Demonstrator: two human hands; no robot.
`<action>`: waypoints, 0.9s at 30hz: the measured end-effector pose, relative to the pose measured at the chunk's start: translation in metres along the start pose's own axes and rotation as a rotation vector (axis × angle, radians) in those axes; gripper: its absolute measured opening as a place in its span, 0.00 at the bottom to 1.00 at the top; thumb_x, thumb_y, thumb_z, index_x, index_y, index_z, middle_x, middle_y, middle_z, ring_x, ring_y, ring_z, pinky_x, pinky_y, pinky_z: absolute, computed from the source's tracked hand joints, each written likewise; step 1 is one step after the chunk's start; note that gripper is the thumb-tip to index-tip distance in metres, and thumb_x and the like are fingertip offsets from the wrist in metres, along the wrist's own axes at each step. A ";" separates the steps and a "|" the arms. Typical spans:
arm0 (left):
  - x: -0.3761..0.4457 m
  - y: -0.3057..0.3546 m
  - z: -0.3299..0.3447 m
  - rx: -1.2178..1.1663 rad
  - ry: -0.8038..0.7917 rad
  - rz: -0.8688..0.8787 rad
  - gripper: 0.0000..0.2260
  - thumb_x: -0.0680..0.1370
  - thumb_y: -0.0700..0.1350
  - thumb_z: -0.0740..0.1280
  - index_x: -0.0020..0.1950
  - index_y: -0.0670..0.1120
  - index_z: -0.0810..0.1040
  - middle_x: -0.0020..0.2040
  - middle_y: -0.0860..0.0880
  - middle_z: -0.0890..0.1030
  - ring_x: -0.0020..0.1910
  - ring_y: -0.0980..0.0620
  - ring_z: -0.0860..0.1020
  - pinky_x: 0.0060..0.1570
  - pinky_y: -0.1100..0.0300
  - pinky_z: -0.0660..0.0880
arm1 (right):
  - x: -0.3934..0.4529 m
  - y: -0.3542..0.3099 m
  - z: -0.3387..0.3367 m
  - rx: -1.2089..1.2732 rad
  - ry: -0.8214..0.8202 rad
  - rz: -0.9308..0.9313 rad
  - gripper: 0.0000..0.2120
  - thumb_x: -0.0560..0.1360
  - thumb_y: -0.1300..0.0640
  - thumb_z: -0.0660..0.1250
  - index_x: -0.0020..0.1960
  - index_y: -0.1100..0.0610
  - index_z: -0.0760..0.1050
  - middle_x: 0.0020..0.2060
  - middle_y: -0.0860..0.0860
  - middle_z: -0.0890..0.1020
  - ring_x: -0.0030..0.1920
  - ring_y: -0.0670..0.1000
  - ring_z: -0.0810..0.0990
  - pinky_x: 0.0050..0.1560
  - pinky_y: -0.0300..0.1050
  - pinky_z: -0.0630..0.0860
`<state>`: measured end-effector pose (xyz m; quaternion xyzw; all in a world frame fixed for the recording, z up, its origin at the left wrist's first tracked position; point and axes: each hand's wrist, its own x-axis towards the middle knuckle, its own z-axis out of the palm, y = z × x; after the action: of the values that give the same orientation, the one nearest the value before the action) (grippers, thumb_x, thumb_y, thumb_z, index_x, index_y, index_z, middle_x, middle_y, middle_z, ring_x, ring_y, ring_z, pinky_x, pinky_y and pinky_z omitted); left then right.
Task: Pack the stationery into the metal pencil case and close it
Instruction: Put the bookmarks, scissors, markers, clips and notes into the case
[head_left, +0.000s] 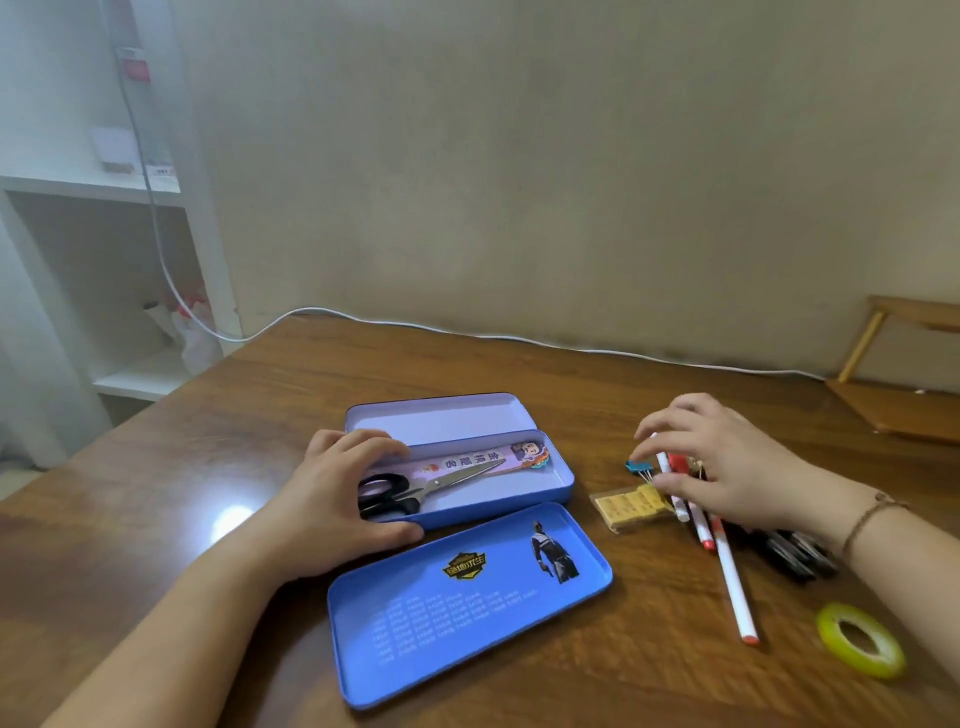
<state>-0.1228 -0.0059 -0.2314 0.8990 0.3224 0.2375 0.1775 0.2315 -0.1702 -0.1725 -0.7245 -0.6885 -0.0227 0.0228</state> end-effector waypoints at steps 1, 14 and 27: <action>-0.001 0.001 0.000 -0.013 0.002 0.002 0.38 0.58 0.71 0.69 0.66 0.58 0.73 0.62 0.65 0.71 0.65 0.57 0.61 0.63 0.66 0.61 | -0.003 -0.002 0.000 -0.054 -0.032 -0.029 0.14 0.76 0.42 0.64 0.61 0.36 0.73 0.61 0.33 0.67 0.66 0.40 0.58 0.66 0.45 0.64; -0.002 0.005 -0.003 -0.059 -0.022 0.018 0.46 0.53 0.79 0.67 0.67 0.61 0.70 0.62 0.72 0.67 0.66 0.61 0.59 0.64 0.66 0.61 | -0.013 0.000 0.004 0.020 -0.176 0.058 0.20 0.78 0.40 0.58 0.70 0.35 0.65 0.63 0.34 0.65 0.66 0.41 0.58 0.68 0.48 0.62; -0.004 0.010 -0.001 -0.085 -0.071 0.082 0.43 0.57 0.77 0.68 0.68 0.60 0.70 0.63 0.71 0.68 0.69 0.63 0.58 0.64 0.72 0.60 | -0.054 0.013 0.006 -0.033 0.056 -0.121 0.12 0.70 0.57 0.70 0.45 0.39 0.78 0.53 0.36 0.75 0.60 0.40 0.69 0.55 0.43 0.76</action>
<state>-0.1215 -0.0153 -0.2271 0.9110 0.2683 0.2261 0.2168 0.2417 -0.2240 -0.1818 -0.6807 -0.7299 -0.0558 0.0285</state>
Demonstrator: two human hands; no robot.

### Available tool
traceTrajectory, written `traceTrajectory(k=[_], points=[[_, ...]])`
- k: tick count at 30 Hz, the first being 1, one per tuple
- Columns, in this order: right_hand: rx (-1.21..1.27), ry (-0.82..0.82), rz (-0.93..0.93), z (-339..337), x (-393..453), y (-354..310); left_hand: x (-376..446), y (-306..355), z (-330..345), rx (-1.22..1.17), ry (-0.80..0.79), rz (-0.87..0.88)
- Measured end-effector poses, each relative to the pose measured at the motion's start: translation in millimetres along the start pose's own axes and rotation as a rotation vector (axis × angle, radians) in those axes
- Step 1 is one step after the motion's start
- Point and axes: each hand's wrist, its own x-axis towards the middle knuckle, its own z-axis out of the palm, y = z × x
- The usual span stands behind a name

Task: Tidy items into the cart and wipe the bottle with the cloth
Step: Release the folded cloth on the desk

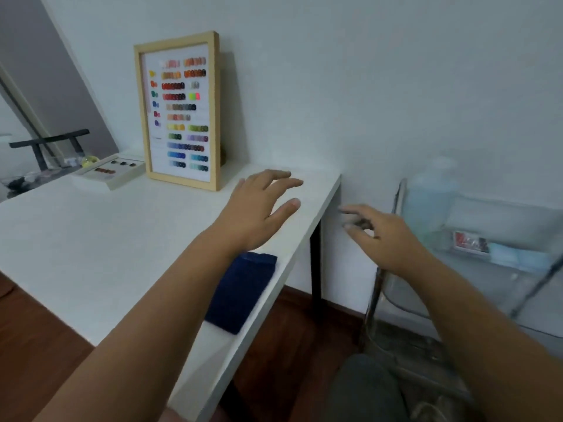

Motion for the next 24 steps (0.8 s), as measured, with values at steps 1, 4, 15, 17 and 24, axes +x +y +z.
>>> traceTrajectory(k=[1, 4, 15, 17, 24], points=[[0.001, 0.092, 0.022, -19, 0, 13, 18, 11, 6, -0.03, -0.015, 0.04], [-0.098, 0.383, 0.1, -65, -7, 52, 66, 42, 37, -0.078, -0.093, 0.116], [0.055, 0.038, 0.504, -88, -4, 149, 164, 127, 145, -0.05, -0.252, 0.136], [0.045, 0.008, 0.484, -89, 5, 158, 172, 130, 152, -0.06, -0.242, 0.169], [0.054, 0.008, 0.431, -94, 27, 184, 198, 130, 167, -0.055, -0.202, 0.18]])
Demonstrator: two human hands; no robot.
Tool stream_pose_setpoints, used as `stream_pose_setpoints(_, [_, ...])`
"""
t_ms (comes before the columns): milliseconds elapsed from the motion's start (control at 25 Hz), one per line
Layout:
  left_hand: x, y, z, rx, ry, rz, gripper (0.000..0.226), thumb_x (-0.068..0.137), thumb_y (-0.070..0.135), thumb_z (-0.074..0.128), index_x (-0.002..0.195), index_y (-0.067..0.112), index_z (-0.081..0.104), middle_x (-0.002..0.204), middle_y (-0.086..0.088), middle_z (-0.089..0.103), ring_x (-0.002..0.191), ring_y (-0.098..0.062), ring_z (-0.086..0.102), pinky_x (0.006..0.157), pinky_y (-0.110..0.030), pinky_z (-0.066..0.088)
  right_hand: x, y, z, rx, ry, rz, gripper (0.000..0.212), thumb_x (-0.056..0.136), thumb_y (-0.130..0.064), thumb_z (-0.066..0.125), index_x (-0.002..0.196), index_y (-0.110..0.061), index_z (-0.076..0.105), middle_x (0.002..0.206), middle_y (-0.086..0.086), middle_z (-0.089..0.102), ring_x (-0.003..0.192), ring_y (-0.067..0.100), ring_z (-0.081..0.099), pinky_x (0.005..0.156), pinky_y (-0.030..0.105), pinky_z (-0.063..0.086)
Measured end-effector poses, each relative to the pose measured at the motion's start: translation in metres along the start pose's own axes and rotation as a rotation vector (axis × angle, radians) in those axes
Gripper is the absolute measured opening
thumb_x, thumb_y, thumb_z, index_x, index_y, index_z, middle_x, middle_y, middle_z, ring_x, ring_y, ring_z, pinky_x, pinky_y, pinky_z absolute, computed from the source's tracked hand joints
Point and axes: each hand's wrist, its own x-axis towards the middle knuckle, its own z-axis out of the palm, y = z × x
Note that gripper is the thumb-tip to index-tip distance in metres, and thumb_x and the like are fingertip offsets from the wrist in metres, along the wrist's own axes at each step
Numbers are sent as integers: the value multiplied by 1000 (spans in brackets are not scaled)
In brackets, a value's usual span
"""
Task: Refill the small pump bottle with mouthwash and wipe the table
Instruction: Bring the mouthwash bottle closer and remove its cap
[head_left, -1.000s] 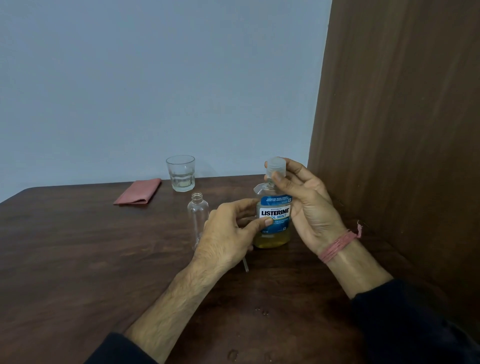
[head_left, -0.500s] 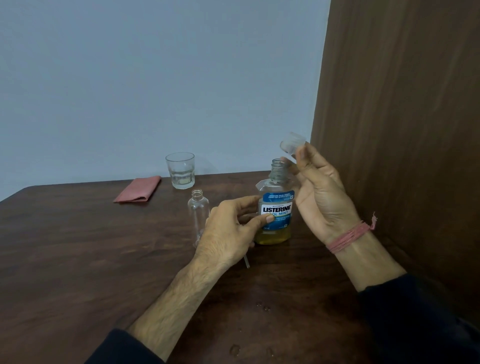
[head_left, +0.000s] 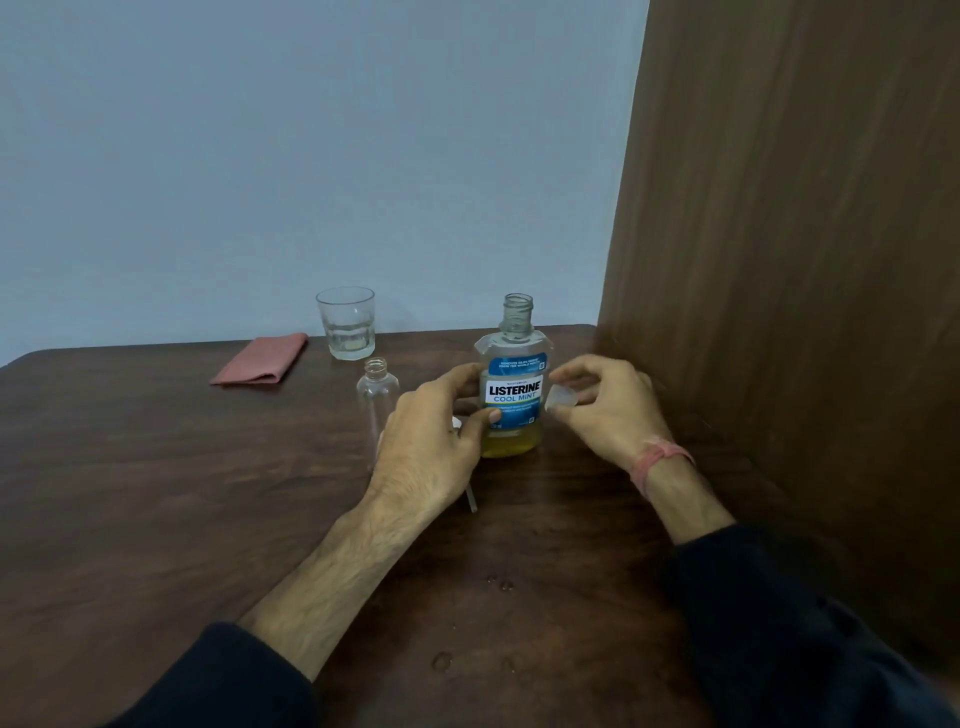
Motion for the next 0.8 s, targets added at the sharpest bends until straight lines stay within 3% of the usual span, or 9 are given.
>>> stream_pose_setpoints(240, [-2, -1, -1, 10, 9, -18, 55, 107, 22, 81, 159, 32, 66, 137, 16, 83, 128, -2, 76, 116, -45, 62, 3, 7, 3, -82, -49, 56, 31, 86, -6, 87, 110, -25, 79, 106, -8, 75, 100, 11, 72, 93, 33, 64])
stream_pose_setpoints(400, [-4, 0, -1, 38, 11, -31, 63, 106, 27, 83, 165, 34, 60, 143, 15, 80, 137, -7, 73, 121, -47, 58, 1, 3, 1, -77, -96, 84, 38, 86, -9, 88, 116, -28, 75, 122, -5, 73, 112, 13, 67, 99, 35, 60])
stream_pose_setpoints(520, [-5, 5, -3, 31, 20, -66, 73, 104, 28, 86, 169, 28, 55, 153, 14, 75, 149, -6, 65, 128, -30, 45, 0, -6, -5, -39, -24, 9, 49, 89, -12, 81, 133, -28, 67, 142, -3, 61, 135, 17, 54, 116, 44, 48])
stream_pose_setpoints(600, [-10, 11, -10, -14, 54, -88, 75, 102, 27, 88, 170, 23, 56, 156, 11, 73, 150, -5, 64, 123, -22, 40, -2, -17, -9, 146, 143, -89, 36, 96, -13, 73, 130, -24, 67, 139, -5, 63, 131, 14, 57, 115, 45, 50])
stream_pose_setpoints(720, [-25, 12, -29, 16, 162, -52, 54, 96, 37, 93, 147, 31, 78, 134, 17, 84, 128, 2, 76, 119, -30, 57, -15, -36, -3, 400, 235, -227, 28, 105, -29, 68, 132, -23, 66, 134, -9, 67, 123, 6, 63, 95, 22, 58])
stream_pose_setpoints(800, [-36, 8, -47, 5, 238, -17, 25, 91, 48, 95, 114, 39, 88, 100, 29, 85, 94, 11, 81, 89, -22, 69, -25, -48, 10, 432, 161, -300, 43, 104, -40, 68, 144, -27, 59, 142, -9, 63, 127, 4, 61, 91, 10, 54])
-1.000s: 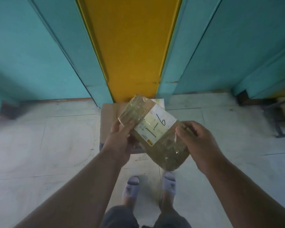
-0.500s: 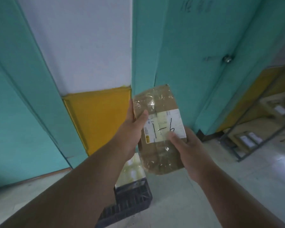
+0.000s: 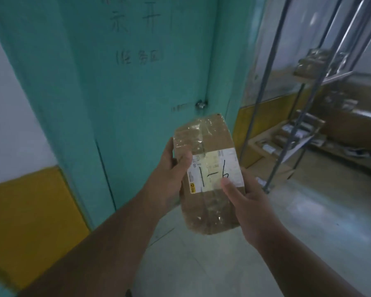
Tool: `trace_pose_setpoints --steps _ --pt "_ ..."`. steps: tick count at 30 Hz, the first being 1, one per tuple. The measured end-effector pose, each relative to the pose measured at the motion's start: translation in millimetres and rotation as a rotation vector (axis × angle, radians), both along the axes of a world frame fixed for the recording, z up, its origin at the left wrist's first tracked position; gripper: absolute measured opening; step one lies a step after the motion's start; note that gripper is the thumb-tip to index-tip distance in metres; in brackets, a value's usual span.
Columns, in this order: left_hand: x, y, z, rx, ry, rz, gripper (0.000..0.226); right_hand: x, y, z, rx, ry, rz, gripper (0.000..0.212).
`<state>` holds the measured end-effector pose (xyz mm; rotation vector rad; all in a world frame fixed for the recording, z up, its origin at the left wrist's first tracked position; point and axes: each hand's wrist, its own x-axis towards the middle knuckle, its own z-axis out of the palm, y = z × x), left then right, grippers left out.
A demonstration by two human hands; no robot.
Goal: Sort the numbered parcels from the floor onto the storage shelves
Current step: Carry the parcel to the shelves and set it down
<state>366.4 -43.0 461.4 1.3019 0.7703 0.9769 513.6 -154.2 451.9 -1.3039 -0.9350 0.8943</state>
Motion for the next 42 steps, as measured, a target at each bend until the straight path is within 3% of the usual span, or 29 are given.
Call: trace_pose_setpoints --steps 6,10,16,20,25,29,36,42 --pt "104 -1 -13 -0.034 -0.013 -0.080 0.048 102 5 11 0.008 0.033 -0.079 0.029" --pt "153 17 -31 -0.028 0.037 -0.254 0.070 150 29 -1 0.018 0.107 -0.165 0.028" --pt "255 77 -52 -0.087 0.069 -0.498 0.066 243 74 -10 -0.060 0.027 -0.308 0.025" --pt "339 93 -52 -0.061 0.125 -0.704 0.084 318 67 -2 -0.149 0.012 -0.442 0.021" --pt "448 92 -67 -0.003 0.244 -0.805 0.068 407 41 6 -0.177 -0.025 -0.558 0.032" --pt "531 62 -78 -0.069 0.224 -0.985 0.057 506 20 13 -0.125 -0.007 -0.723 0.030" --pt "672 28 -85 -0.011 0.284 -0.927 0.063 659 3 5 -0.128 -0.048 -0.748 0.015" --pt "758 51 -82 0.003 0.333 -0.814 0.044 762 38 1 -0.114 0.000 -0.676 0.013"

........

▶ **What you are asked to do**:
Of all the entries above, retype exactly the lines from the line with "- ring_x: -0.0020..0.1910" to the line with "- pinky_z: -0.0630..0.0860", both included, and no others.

▶ **Exercise solution**:
  - ring_x: -0.0020..0.1910
  - ring_y: -0.0980..0.0620
  - ring_z: -0.0860..0.1020
  - pinky_x: 0.0060..0.1570
  - pinky_y: -0.1100..0.0300
  - pinky_z: -0.0660..0.0880
arm1 (right):
  - x: -0.3934..0.4529 m
  - y: -0.3542..0.3099 m
  - z: -0.3387..0.3367 m
  - rx: -1.2089..1.2732 rad
  - ry: -0.8214..0.8202 rad
  - rz: -0.9308..0.9313 rad
  - gripper: 0.0000..0.2120
  - thumb_x: -0.0560..0.1360
  - thumb_y: -0.1300..0.0640
  - thumb_z: -0.0660..0.1250
  - index_x: -0.0020..0.1960
  - index_y: -0.1100..0.0610
  - index_z: -0.0760..0.1050
  - middle_x: 0.0020..0.2060
  - middle_y: -0.0860..0.0860
  - middle_z: -0.0890..0.1020
  - ring_x: -0.0030..0.1920
  - ring_y: -0.0670..0.1000
  - ring_z: -0.0810..0.0990
  - pinky_x: 0.0050..0.1560
  - pinky_y: -0.0300..0.1050
  - pinky_z: -0.0630..0.0860

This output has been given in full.